Dataset section ->
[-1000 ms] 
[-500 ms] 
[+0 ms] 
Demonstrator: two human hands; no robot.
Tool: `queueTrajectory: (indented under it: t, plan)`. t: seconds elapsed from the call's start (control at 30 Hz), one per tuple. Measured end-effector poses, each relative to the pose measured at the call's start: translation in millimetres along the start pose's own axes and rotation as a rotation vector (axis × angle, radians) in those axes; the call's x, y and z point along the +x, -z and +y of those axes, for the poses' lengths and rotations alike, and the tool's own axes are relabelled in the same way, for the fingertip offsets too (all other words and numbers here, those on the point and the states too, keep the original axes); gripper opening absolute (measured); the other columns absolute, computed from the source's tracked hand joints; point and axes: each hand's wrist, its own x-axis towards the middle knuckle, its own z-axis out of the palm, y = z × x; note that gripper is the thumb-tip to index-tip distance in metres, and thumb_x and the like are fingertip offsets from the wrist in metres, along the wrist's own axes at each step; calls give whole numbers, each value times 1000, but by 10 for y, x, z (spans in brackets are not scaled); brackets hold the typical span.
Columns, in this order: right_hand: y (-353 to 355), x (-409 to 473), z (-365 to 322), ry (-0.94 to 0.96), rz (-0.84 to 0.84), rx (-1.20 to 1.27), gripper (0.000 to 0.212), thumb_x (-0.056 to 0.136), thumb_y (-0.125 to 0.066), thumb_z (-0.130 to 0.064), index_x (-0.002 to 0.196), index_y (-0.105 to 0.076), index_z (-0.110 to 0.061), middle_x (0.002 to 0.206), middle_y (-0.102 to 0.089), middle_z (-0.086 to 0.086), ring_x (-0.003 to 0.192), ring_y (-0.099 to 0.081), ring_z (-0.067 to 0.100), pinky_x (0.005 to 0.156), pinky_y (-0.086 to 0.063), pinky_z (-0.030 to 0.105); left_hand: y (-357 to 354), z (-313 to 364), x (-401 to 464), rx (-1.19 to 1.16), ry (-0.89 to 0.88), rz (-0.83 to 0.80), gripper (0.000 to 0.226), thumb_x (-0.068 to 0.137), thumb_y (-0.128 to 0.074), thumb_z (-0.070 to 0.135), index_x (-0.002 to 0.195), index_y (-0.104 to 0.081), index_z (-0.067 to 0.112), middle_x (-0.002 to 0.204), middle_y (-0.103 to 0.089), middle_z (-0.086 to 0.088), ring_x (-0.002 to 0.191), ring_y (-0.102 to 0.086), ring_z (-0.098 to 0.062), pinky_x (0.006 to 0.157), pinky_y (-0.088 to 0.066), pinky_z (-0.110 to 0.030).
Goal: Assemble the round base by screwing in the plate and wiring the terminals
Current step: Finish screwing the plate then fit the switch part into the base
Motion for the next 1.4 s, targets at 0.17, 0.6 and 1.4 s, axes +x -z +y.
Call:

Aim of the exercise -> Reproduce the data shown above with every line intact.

Completed exercise ->
[-1000 ms] 
[-500 ms] 
[+0 ms] 
Demonstrator: two human hands; no robot.
Tool: `queueTrajectory: (indented under it: t, plan)`. t: seconds elapsed from the call's start (control at 30 Hz), one per tuple. Measured end-effector poses, each relative to the pose measured at the call's start: translation in millimetres along the start pose's own axes and rotation as a rotation vector (axis × angle, radians) in those axes; the call's x, y and z point along the +x, -z and +y of those axes, for the poses' lengths and rotations alike, and the tool's own axes are relabelled in the same way, for the fingertip offsets too (all other words and numbers here, those on the point and the states too, keep the original axes); gripper opening absolute (measured); the other columns absolute, computed from the source's tracked hand joints; point and axes: each hand's wrist, its own x-axis towards the middle knuckle, its own z-axis out of the palm, y = z × x; note that gripper is the thumb-tip to index-tip distance in metres, and thumb_x and the like are fingertip offsets from the wrist in metres, along the wrist's own axes at each step; calls give whole numbers, each value times 1000, but by 10 for y, x, z (spans in brackets are not scaled); brackets hold the typical span.
Columns, in this order: right_hand: y (-353 to 355), x (-409 to 473), z (-365 to 322), ry (-0.94 to 0.96), rz (-0.84 to 0.84), rx (-1.20 to 1.27), gripper (0.000 to 0.212), thumb_x (-0.056 to 0.136), thumb_y (-0.125 to 0.066), thumb_z (-0.130 to 0.064), index_x (-0.002 to 0.196), index_y (-0.105 to 0.076), index_z (-0.110 to 0.061), middle_x (0.002 to 0.206), middle_y (-0.102 to 0.089), middle_z (-0.086 to 0.086), ring_x (-0.003 to 0.192), ring_y (-0.099 to 0.081), ring_z (-0.067 to 0.100), pinky_x (0.005 to 0.156), pinky_y (-0.086 to 0.063), pinky_z (-0.030 to 0.105); left_hand: y (-357 to 354), z (-313 to 364), x (-401 to 464), rx (-1.19 to 1.16), ry (-0.89 to 0.88), rz (-0.83 to 0.80), gripper (0.000 to 0.226), thumb_x (-0.068 to 0.137), thumb_y (-0.128 to 0.074), thumb_z (-0.070 to 0.135), index_x (-0.002 to 0.195), index_y (-0.104 to 0.081), index_z (-0.067 to 0.112), middle_x (-0.002 to 0.204), middle_y (-0.103 to 0.089), middle_z (-0.086 to 0.088), ring_x (-0.002 to 0.191), ring_y (-0.102 to 0.086), ring_z (-0.098 to 0.062), pinky_x (0.006 to 0.157), pinky_y (-0.088 to 0.066), pinky_z (-0.110 to 0.030).
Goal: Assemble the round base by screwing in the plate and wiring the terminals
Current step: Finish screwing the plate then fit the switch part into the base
Motion for the next 1.4 s, targets at 0.17, 0.6 and 1.4 s, axes +x -z +y.
Call:

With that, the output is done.